– Está embarazada. Erin y yo vamos a tener un hijo. Nos casaremos en el ayuntamiento la semana que viene.

La copa de vino cayó en el fregadero y se hizo añicos.

– Sé que éste no es el mejor momento, pero…

Isabel sintió un calambre en el estómago. Quería detener a Michael. Detener el tiempo. Hacer retroceder las manecillas del reloj para que nada de eso estuviese ocurriendo.

Él estaba pálido y parecía hundido.

– Los dos sabemos que lo nuestro no habría funcionado -añadió.

El aire se atascó en los pulmones de Isabel.

– Eso no es cierto. Habría sido… Habría…

No podía respirar.

– Excepto para cuestiones de negocios, apenas nos vemos.

Ella boqueó. Aferró la pulsera de oro que llevaba en la muñeca.

– Hemos estado… hemos estado demasiado ocupados, eso es todo.

– ¡No hacemos el amor desde hace seis meses!

– Es… es algo temporal. -Apreció en su propia voz el mismo tono histérico de su madre, y se esforzó por mantener la calma-. Nuestra relación… nunca ha estado basada en el sexo. Ya hemos hablado de eso. Es una situación… temporal -insistió.

Michael retrocedió un paso.

– ¡Por favor, Isabel! No te engañes. Nuestra vida sexual no está programada en tu jodido ordenador portátil, por eso no existe.

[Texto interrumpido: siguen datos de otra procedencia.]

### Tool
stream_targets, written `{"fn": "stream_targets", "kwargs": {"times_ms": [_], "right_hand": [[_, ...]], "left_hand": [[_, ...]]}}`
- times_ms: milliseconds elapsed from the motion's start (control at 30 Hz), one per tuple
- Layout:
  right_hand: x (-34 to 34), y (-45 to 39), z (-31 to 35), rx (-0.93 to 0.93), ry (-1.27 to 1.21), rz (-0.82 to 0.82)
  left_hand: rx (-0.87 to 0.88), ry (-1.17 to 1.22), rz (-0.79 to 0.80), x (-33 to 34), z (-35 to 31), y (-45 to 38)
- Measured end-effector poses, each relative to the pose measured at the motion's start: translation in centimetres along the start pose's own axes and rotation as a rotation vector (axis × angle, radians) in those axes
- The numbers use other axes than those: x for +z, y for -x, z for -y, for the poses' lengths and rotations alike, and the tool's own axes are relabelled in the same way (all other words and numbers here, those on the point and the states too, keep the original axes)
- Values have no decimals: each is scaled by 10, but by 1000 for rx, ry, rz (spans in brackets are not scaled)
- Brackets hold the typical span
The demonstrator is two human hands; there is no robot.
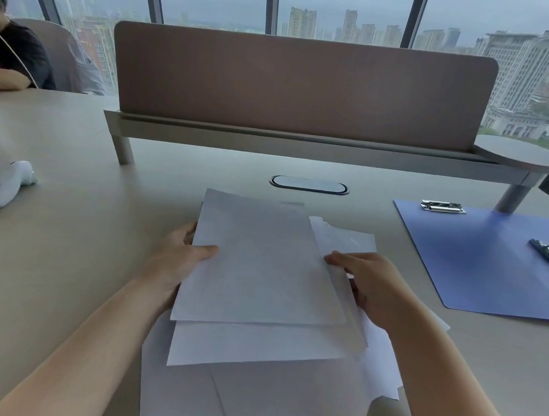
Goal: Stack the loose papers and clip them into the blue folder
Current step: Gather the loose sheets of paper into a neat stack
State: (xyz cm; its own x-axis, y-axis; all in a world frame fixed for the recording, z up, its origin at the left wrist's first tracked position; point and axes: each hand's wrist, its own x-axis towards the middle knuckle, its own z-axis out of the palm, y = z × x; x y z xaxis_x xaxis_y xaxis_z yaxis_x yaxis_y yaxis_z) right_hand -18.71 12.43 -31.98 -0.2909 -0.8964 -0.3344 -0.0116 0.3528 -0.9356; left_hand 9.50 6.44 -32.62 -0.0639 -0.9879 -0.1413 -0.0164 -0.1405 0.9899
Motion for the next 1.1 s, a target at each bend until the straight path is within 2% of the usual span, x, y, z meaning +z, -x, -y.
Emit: {"fn": "stream_targets", "kwargs": {"times_ms": [133, 333, 467, 533, 667, 800, 867, 967, 1033, 1100], "right_hand": [[4, -2, -3, -13, 17, -9], [15, -5, -8, -16, -39, 30], [26, 2, -6, -121, 254, 24], [29, 5, -3, -214, 273, 7], [21, 19, 11, -414, -23, 49], [14, 30, 26, -602, -261, 162], [14, 34, 35, -672, -304, 169], [13, 39, 46, -755, -333, 138], [13, 43, 47, -779, -341, 123], [12, 47, 41, -728, -336, 116]], "left_hand": [[118, -184, -66, 12, 8, 3], [215, -286, -22, 13, 13, 0], [262, -217, -11, 16, 11, 0], [296, -233, -51, 17, 10, 0], [331, -134, -103, 16, 3, 0], [185, 251, 45, 14, -19, -4], [275, 283, 100, 18, -35, 3], [437, 312, 68, 27, -57, 19], [476, 346, 102, 29, -63, 25], [448, 352, 173, 29, -63, 28]]}}
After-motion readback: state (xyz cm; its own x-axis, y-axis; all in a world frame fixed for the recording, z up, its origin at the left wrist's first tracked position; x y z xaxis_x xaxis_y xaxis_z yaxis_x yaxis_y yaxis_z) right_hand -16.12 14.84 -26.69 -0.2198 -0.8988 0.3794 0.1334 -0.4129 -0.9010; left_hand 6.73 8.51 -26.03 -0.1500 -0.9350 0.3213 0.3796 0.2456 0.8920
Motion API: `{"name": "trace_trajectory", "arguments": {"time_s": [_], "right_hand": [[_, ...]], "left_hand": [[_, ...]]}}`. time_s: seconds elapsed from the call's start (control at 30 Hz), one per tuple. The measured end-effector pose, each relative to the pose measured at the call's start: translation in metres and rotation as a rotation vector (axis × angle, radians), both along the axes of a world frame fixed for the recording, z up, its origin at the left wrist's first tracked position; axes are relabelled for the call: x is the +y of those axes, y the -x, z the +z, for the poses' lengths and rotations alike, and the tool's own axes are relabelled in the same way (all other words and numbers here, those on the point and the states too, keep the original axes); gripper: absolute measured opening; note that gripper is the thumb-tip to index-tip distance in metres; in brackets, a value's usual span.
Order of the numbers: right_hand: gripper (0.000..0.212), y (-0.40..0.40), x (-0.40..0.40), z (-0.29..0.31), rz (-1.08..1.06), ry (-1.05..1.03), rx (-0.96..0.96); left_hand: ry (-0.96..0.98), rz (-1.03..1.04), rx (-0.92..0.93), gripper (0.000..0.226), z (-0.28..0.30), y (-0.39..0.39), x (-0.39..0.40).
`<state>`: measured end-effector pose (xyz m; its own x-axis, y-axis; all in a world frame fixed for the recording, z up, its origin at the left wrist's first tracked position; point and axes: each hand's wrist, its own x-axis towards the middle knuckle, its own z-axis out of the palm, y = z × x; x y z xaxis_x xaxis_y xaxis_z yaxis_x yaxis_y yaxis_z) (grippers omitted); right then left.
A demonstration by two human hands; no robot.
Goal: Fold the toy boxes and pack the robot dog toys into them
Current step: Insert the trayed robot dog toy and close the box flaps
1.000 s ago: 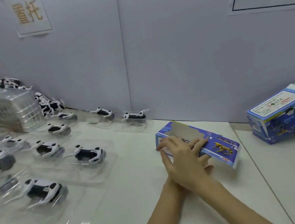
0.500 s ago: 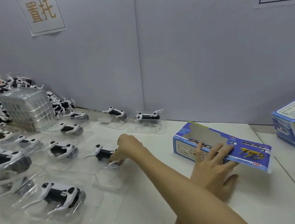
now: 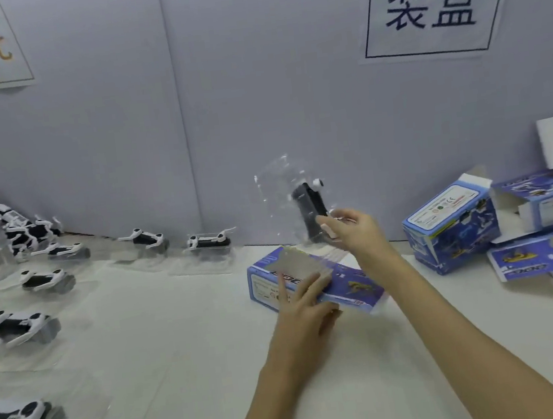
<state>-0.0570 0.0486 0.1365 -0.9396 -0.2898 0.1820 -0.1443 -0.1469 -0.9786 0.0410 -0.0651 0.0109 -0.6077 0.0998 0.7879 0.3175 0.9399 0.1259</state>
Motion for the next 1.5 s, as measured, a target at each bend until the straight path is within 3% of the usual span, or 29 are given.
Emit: {"name": "trace_trajectory", "arguments": {"time_s": [0.1,0.23,0.3,0.4,0.57,0.67,0.8,0.93,1.07,1.23,1.4,1.5], "right_hand": [[0.034,0.012,0.05,-0.033,-0.031,0.117,-0.145],[0.022,0.013,0.077,-0.068,-0.034,0.323,-0.333],[0.016,0.008,0.08,-0.076,0.03,0.455,-0.45],[0.014,0.002,0.085,-0.079,0.186,0.539,-0.545],[0.016,-0.002,0.097,-0.075,0.337,0.453,-0.514],[0.022,-0.008,0.095,-0.075,0.418,0.35,-0.463],[0.028,-0.01,0.096,-0.079,0.365,0.171,-0.341],[0.062,-0.015,0.092,-0.085,0.442,-0.03,-0.254],[0.103,-0.017,0.083,-0.081,0.392,-0.072,-0.177],[0.102,-0.023,0.078,-0.082,0.434,-0.108,-0.058],[0.1,-0.04,0.06,-0.078,0.261,-0.127,0.056],[0.078,-0.05,0.046,-0.085,0.114,-0.065,0.164]], "left_hand": [[-0.1,0.011,0.127,0.015,0.009,0.0,-0.001],[-0.366,-0.015,0.114,0.034,0.01,-0.001,-0.012],[-0.599,-0.041,0.076,0.044,0.01,-0.004,-0.016],[-0.962,-0.055,0.007,0.077,0.022,-0.013,-0.018],[-1.132,-0.163,-0.072,0.067,0.033,-0.02,-0.035],[-1.03,-0.134,-0.104,0.055,0.034,-0.022,-0.037],[-0.664,0.015,-0.094,0.06,0.032,-0.023,-0.03],[-0.463,0.073,-0.122,0.055,0.026,-0.02,-0.032],[-0.352,0.099,-0.055,0.057,0.028,-0.017,-0.035],[-0.324,0.151,-0.03,0.07,0.03,-0.018,-0.031],[-0.407,0.15,-0.114,0.052,0.029,-0.019,-0.03],[-0.495,0.088,-0.061,0.05,0.031,-0.017,-0.023]]}}
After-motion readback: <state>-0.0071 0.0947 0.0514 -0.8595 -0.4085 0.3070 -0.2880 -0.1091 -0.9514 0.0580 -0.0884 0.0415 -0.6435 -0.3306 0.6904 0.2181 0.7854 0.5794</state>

– ¡No me hables de ordenadores portátiles! ¡Tú te llevas el tuyo a la cama por la noche!

– ¡Al menos me calienta la mano!

Ella sintió como si la hubiese abofeteado.

Él se arrepintió de esas palabras hirientes.

– Lo siento. Eso era innecesario. Y además no es cierto. La mayoría de las veces estuvo bien. Sólo que… -Hizo un leve gesto-. Necesito pasión. Isabel se aferró a la encimera.

– ¿Pasión? Somos adultos. -Intentó sosegarse, respirar hondo-. Si no te hace feliz nuestra vida sexual, podemos… acudir a un sexólogo. -Pero no había remedio. Aquella mujer llevaba en su vientre el hijo de Michael. El hijo que Isabel había planeado tener algún día.